Salomé no deseaba dar por zanjada la cuestión, y como si deseara exculparse y estuviera resignada a lo inevitable, me preguntó:

—¿Y opinas que fui yo la culpable de su muerte, como cree todo Israel, y esos bastardos sacerdotes? Habla con libertad, Ezra. Me interesa conocer la opinión de un futuro escriba, hombre sabio y erudito en nuestro pueblo.

—No sabría deciros, mi señora —mascullé y apenas me salieron las palabras.

—¿Por qué el pueblo me arroga la responsabilidad en ese enojoso asunto?

—Yo solo soy un humilde levita, princesa, pero así es.

—Escucha —solicitó mi atención—. Qué poco conocéis a Herodes Antipas. ¿Tú crees que mi padrastro precisaba de la exigencia de mi madre, o de mí, para librarse del Bautista? Temía un levantamiento popular hacía tiempo, ¿sabes? Las mujeres valemos menos que un shelek de cobre para él, y la promesa hecha a mi madre en nada lo obligaba. Nos desprecia y utiliza, y nuestra opinión no cuenta. Lo del baile fue una argucia que utilizó arteramente, como una hiena que es. Yo dancé aquella noche como lo había hecho otras muchas veces, pero la decisión ya estaba tomada por él. Te pregunto, ¿acaso sus discípulos saben dónde está su cuerpo enterrado?

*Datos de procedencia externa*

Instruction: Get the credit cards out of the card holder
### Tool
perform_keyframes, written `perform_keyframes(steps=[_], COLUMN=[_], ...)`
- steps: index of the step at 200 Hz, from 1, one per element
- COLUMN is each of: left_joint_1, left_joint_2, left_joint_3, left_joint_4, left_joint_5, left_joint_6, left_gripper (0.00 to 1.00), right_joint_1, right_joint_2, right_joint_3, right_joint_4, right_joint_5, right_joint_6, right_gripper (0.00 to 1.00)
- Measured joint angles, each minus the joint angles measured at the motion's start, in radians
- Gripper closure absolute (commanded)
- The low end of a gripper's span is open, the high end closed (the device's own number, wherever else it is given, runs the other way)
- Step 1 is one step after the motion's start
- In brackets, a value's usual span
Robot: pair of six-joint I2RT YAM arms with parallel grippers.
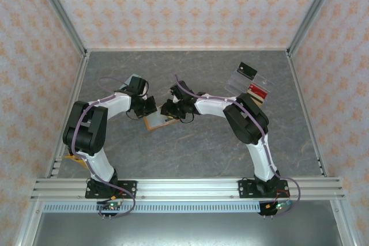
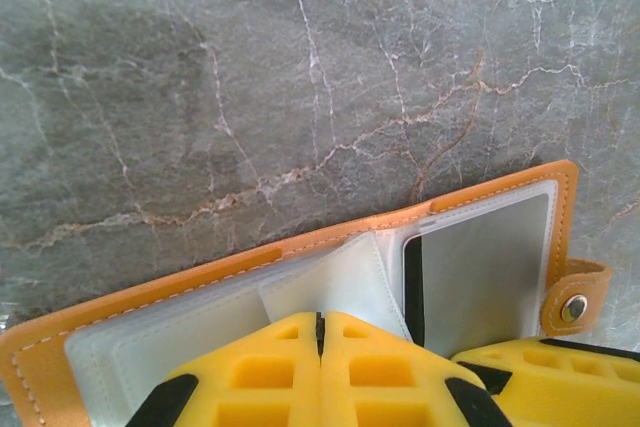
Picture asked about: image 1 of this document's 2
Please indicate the orange card holder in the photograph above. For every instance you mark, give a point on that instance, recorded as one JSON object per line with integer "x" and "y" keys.
{"x": 157, "y": 120}

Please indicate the tan card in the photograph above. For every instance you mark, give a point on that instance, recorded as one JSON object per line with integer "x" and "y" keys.
{"x": 253, "y": 95}

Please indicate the dark brown card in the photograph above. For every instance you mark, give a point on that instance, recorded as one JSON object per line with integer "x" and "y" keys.
{"x": 258, "y": 101}

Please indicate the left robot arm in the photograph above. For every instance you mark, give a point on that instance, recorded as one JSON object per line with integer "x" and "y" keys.
{"x": 99, "y": 165}

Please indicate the clear acrylic card stand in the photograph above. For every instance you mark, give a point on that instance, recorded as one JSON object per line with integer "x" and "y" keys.
{"x": 236, "y": 83}

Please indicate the black card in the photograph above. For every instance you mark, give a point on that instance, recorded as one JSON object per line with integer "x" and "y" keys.
{"x": 247, "y": 70}

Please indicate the red card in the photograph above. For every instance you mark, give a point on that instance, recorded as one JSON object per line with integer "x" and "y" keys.
{"x": 259, "y": 90}

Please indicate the blue and tan block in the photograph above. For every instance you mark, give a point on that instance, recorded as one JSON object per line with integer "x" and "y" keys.
{"x": 129, "y": 80}

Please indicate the orange pen cup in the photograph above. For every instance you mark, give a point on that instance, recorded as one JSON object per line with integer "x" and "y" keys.
{"x": 75, "y": 158}

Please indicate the small LED circuit board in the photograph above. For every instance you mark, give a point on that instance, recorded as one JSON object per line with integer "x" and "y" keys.
{"x": 111, "y": 206}
{"x": 278, "y": 206}

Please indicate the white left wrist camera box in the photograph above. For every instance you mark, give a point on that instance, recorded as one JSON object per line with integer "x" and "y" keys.
{"x": 144, "y": 93}

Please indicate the aluminium table side rail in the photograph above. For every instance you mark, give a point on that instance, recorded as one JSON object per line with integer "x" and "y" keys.
{"x": 301, "y": 90}
{"x": 76, "y": 90}

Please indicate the aluminium mounting rail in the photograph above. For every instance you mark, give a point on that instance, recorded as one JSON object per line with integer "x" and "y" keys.
{"x": 187, "y": 189}

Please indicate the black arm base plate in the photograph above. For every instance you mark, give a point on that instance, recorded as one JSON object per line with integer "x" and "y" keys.
{"x": 129, "y": 189}
{"x": 248, "y": 189}

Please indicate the aluminium frame post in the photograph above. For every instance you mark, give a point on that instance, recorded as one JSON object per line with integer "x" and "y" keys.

—No, no lo saben, según creo.

—¡Claro! Lo tenía todo previsto y lo hizo desaparecer para que su sepulcro no se convirtiera en un santuario de peregrinación y se mantuviera encendida la antorcha de la insurrección. Y eso hará con todos los mesías que surjan en Israel. Los judíos ignoráis cuánto gusta el poder a los hijos de zorro de Herodes el Viejo. Y ni que bajara el mismo Elías rodeado de ángeles, atenderían a sus consejos. Ni mil profetas, ni cien sumos sacerdotes, lo apartarán de la jerarquía de sus dominios y de su deseo de ser coronado como rey de Judea. ¿Entiendes, Ezra?

La lindeza de la dama principesca me resultaba ilimitada, pero sus certeros argumentos sobre el poder del templo y del trono me habían convencido, y así se lo hice saber. Y desde aquella tarde de verano, la amirah Salomé reinó única en mi corazón.

Y aunque yo sabía que era una fruta prohibida y que estaba obligada por intereses de gobierno, su exotismo, su sutilidad y su certero discernimiento hicieron presa en mi alma.

Cometí un capital error en convertirla en mi amor platónico y amarla solo con el pensamiento. Me hizo sufrir, pero yo era un joven inexperto en el mundo de las mujeres y por aquel entonces no conocía cómo actuaban y mucho menos lo que pensaban. Siempre he venerado a las mujeres, pero ahora sé que nunca te dan lo que deseas.

—En unos días enviaré a Saulos por las redomas. Te agradezco tu compañía y tu lúcida conversación. Y te daré un consejo para tu futuro como maestro del Templo: no te fíes de esos dos buitres que se llaman Anás y Caifás. Venderían a sus propias madres por un denario. Preocúpate solo de la obra de Dios —me aconsejó fraternal.

La princesa Salomé me despidió con un gesto cómplice, inusualmente cálido para una mujer de su rango. Me había explicado la falsedad de su descrédito por la decapitación del Bautista, y pensé en la malicia sobre los rumores de la casa real.

—Que Dios te guarde, Ezra —me despidió insinuante.

—Quedad con Él, mi princesa —le contesté arrobado.

El gato de color gris me ignoró y corrió detrás de su ama.

Al salir del palacio una pastosa calima velaba el ocaso que se precipitaba sobre Jerusalén. Retumbaban las trompetas del Templo convocando a la oración vespertina y, mientras regresaba, olí la vivificante fragancia de las higueras, cipreses y cinamomos. Mi mente no podía olvidar a aquella mujer fascinante que se había grabado como el sello en el lacre en todos los poros de mi cuerpo, aunque mi padre me asegurara que la descreída y corrompida Salomé pertenecía a una raza de víboras sin alma.

Desde aquel día la amé en silencio y supe que toda mujer con la que intimara debería parecerse a la princesa Salomé, con la que había mantenido una impensable plática de confidencias. Y desde ese momento presidió mis mórbidas ensoñaciones.

Y su imagen invadió mis solitarios pensamientos, y mi existencia.